Israël est, en effet, fou. Si cette folie peut être liée à la situation politique désespérée dans laquelle se trouvent M. Netanyahou et sa coalition gouvernementale de sionistes purs et durs, la réalité est que la situation dans laquelle se trouve Israël aujourd’hui était prévisible.

Il suffit de demander à Albert Einstein. Si la citation sur la folie n’est peut-être pas de lui, Einstein peut être cité à la fois à propos du sionisme et de l’État d’Israël.

En 1947, Einstein a écrit une lettre à Jawaharlal Nehru dans laquelle il évoquait la nécessité d’une patrie juive au Moyen-Orient. « L’avènement d’Hitler, écrit Einstein, a souligné avec une logique sauvage toutes les implications désastreuses de la situation anormale dans laquelle se trouvaient les Juifs. Des millions de Juifs ont péri… parce qu’il n’y avait pas d’endroit sur le globe où ils pouvaient trouver refuge… Les survivants juifs réclament le droit de vivre entre frères, sur l’ancien sol de leurs pères ».

Einstein s’inquiète de l’éventualité d’un conflit entre les citoyens de ce nouvel État juif et les Arabes qui vivent sur les terres qui seront incorporées à ce qui deviendra Israël. « Les besoins juifs, aussi aigus soient-ils, peuvent-ils être satisfaits sans porter atteinte aux droits vitaux d’autrui ? s’interroge Einstein. « Ma réponse est affirmative. L’une des caractéristiques les plus extraordinaires de la reconstruction juive de la Palestine est que l’afflux de pionniers juifs n’a pas entraîné le déplacement et l’appauvrissement de la population arabe locale, mais son augmentation phénoménale et une plus grande prospérité. »
Einstein a écrit ces mots en 1947, ignorant l’histoire qui allait se dérouler moins d’un an plus tard, lorsqu’Israël a perpétré la Nakba, c’est-à-dire le meurtre et l’expulsion en masse de la population arabe de Palestine.

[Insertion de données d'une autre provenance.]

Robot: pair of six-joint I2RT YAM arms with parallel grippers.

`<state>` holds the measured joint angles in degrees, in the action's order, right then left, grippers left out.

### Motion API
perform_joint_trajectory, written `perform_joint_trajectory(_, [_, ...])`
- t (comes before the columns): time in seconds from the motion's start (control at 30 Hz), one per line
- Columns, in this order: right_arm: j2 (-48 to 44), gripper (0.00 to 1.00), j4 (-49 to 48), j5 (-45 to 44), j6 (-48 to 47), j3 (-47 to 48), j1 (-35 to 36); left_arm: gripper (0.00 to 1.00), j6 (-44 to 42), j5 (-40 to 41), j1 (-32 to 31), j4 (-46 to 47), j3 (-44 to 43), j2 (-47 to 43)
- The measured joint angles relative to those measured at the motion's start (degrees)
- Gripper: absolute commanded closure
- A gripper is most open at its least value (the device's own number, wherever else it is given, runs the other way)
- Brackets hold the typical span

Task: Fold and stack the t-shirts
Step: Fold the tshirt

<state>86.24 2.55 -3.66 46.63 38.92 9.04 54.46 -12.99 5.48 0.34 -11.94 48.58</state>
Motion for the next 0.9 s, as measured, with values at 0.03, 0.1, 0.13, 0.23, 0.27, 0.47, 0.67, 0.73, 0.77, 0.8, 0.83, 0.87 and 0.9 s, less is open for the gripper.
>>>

Mais Einstein aurait dû en savoir plus, en suivant son instinct sur la réalité d’un État exclusivement juif. S’exprimant à New York en 1938, Einstein a déclaré : « Je préférerais de loin un accord raisonnable avec les Arabes sur la base d’une cohabitation pacifique plutôt que la création d’un État juif… Ma conscience de la nature essentielle du judaïsme résiste à l’idée d’un État juif doté de frontières, d’une armée et d’une certaine puissance temporelle… Je crains les dommages internes que le judaïsme subira ».

Si l’on considère les dommages causés par Israël sous la direction de Benjamin Netanyahou, et les générations successives d’Israéliens et de dirigeants israéliens depuis la création d’Israël en 1948, les dommages internes causés au judaïsme ont été immenses. Et les dégâts ne cesseront de s’accumuler tant qu’Israël persistera dans sa campagne insensée contre le Hamas et les Palestiniens de Gaza.